- **WORK TO BE COMPLETED**:
Using the listing below, print exactly everything from the line with "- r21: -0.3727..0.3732" down to the line with "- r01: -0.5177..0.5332", both included, and nothing more.
☆ ☆ ☆
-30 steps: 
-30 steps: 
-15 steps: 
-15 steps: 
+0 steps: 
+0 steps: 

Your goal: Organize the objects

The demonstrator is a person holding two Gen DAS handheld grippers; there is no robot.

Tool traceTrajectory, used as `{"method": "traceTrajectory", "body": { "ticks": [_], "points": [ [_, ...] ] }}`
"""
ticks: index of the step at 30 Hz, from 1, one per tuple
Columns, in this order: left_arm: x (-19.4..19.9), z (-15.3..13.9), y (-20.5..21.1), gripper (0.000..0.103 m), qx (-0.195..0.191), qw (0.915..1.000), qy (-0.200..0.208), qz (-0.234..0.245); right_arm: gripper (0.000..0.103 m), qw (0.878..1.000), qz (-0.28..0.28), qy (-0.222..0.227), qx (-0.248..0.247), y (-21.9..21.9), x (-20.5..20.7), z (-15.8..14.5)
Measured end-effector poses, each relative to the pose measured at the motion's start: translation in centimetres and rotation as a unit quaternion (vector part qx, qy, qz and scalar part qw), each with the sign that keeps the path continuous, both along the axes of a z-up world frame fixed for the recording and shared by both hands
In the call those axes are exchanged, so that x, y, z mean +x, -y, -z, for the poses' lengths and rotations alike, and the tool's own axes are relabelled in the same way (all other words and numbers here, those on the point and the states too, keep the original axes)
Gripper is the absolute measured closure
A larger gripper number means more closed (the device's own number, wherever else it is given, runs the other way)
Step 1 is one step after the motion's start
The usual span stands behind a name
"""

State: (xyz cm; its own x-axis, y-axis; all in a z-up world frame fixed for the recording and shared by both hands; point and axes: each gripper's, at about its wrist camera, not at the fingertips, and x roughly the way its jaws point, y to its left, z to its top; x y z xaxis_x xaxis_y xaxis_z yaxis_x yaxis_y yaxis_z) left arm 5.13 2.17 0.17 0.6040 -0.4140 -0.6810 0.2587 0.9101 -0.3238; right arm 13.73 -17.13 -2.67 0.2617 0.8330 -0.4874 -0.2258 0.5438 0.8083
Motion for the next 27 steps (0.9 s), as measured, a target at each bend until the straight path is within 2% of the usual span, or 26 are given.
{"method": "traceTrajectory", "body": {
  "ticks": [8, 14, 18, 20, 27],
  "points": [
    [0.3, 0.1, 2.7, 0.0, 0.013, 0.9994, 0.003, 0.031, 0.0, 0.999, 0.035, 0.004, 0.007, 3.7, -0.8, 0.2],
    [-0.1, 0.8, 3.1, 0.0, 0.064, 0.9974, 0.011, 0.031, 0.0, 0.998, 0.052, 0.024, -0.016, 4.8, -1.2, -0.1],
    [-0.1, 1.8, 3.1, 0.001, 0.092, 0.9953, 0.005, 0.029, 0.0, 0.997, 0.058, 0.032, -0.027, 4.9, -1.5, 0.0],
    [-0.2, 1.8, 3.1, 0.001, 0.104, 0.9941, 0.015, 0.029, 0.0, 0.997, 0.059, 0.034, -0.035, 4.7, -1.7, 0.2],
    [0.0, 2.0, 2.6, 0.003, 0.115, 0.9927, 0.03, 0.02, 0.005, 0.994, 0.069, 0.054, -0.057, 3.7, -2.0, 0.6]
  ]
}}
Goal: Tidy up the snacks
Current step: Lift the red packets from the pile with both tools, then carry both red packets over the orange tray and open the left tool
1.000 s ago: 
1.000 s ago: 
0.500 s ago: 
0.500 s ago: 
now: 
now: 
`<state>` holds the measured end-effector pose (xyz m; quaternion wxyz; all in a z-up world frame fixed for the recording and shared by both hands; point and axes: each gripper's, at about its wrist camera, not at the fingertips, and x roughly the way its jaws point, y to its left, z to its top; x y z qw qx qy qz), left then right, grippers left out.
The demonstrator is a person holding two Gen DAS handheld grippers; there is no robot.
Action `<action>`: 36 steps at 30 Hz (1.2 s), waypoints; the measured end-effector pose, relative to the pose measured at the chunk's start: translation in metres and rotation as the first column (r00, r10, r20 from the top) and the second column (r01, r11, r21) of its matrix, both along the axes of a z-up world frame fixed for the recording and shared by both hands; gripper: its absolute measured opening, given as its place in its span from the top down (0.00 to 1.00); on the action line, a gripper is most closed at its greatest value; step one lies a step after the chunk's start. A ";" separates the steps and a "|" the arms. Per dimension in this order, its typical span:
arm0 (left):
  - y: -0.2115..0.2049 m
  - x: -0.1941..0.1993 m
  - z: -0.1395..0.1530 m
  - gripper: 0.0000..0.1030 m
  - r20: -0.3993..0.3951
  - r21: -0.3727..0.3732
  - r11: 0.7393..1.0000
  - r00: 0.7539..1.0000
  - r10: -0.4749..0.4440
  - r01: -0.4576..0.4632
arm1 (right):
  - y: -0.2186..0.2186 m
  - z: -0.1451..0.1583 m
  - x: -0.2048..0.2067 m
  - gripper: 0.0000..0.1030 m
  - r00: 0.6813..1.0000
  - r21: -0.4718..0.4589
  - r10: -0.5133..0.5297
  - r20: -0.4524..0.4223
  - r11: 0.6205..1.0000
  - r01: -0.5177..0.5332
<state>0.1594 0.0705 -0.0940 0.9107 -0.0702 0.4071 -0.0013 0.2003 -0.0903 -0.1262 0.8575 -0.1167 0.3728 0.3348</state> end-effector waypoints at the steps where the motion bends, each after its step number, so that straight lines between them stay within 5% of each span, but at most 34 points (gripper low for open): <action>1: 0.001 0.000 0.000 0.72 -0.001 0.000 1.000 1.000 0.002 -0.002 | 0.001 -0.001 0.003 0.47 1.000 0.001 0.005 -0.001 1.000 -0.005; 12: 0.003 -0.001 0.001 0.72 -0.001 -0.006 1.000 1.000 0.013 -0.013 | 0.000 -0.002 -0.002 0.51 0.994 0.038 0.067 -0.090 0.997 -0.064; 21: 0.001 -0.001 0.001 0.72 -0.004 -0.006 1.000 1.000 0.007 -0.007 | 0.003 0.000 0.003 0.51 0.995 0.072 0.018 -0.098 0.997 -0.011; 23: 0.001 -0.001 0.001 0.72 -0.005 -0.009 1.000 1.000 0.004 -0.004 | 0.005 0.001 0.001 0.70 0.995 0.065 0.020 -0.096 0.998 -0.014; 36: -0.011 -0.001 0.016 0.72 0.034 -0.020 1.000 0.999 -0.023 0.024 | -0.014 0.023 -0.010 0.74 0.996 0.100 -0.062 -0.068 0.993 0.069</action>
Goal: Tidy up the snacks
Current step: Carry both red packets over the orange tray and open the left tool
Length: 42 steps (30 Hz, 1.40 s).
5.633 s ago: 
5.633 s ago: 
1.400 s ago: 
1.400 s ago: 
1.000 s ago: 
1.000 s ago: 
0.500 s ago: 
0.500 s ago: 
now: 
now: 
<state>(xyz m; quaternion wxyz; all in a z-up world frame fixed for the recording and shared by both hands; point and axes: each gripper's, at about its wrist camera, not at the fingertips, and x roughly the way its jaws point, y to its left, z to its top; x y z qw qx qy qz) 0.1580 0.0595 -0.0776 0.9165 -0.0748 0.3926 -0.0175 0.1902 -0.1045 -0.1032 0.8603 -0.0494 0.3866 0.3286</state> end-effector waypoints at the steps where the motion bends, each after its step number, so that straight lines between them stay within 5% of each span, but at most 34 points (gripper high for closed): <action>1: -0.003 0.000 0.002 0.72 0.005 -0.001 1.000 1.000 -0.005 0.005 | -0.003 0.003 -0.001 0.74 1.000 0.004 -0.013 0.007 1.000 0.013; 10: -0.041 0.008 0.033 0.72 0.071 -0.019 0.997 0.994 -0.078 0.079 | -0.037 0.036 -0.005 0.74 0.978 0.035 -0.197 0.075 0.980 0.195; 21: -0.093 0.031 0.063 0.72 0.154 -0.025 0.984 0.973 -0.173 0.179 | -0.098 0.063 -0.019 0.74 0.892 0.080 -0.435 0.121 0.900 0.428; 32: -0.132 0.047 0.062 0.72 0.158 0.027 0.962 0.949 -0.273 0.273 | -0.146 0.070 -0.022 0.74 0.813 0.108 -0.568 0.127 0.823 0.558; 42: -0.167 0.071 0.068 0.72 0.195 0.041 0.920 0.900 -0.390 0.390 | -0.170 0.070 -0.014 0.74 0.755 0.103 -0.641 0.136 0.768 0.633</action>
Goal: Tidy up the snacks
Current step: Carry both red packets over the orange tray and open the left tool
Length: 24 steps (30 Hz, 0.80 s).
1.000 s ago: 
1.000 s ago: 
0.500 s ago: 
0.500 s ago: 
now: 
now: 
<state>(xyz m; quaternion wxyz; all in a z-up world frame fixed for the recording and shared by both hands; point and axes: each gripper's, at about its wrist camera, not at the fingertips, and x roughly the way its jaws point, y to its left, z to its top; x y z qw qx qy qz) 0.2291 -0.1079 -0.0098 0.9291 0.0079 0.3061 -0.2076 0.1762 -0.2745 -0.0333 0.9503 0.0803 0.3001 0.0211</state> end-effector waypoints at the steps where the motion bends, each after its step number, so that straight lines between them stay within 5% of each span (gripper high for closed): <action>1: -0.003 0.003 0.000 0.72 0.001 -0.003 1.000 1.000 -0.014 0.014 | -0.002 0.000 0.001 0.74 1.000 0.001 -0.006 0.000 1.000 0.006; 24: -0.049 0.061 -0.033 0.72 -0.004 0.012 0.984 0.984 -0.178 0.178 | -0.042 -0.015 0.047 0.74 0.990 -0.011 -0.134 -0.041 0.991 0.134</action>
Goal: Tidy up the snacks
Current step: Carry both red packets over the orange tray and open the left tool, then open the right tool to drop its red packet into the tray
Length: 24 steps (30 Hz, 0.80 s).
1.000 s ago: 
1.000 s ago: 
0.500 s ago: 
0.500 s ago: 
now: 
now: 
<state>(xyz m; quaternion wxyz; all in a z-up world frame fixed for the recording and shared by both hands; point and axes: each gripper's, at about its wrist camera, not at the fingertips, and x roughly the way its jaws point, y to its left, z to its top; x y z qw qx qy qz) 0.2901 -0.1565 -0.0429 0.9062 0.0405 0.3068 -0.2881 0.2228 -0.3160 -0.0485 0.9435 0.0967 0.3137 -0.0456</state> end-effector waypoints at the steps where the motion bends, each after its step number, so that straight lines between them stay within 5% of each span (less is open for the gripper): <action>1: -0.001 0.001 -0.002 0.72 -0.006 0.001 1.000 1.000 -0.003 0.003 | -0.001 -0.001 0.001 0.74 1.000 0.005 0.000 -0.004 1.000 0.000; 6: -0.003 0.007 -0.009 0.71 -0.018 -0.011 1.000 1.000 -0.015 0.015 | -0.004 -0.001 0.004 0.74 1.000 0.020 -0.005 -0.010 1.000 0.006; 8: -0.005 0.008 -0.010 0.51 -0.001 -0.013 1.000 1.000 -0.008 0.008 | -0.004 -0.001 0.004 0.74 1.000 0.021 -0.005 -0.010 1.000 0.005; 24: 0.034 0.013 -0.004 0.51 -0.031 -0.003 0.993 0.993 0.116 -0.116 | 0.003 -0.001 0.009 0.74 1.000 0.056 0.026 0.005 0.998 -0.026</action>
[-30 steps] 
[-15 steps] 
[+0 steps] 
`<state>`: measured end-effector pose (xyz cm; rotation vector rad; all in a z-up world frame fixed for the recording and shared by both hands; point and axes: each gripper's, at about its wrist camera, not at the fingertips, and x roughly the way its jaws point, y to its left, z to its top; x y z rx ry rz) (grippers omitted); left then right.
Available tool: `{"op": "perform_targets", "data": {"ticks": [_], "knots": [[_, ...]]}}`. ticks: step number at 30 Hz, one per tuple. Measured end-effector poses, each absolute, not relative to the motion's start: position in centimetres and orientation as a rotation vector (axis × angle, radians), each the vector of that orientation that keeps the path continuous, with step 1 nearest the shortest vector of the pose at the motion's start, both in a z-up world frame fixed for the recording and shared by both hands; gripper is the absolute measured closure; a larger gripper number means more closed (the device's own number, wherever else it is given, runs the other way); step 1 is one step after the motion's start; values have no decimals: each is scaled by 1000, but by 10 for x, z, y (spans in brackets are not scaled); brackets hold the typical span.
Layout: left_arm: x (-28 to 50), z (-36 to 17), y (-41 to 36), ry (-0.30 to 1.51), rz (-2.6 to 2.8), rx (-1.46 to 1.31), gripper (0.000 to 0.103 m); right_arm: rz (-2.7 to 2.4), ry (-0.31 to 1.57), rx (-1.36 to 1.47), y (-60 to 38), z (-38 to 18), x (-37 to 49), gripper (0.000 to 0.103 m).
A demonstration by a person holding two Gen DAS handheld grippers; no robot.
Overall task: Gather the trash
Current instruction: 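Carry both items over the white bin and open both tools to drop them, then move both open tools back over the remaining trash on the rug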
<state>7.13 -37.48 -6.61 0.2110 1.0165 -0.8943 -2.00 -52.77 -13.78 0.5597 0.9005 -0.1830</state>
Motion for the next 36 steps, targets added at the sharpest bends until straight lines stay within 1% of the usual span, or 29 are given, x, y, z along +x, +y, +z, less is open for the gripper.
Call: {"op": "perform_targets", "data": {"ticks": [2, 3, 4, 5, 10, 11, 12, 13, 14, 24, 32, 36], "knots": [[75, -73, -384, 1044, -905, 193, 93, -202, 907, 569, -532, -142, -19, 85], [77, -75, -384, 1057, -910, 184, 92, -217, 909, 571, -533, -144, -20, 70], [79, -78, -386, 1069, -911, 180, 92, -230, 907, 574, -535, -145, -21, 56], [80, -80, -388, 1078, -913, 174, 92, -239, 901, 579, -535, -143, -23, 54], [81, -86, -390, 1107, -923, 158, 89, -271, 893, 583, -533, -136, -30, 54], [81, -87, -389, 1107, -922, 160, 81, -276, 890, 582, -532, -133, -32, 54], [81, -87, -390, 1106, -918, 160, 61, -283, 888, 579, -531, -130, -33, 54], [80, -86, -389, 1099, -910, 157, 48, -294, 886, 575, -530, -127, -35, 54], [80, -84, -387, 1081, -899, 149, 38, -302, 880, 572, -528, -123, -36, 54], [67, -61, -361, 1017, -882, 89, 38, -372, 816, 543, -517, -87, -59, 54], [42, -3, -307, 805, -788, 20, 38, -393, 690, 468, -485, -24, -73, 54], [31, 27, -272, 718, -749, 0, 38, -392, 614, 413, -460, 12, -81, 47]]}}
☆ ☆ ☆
- **RESULT FOR THIS TASK**:
  - r21: -0.3727..0.3732
  - r11: 0.7393..1.0000
  - r00: 0.7539..1.0000
  - r10: -0.4749..0.4440
  - r01: -0.4576..0.4632
arm1 (right):
  - y: -0.2186..0.2186 m
  - z: -0.1451..0.1583 m
  - x: -0.2048..0.2067 m
  - gripper: 0.0000..0.1030 m
  - r00: 0.6813..1.0000
  - r21: -0.4718..0.4589
  - r10: -0.5133..0.5297
  - r20: -0.4524..0.4223
  - r11: 0.6205..1.0000
  - r01: -0.5177..0.5332

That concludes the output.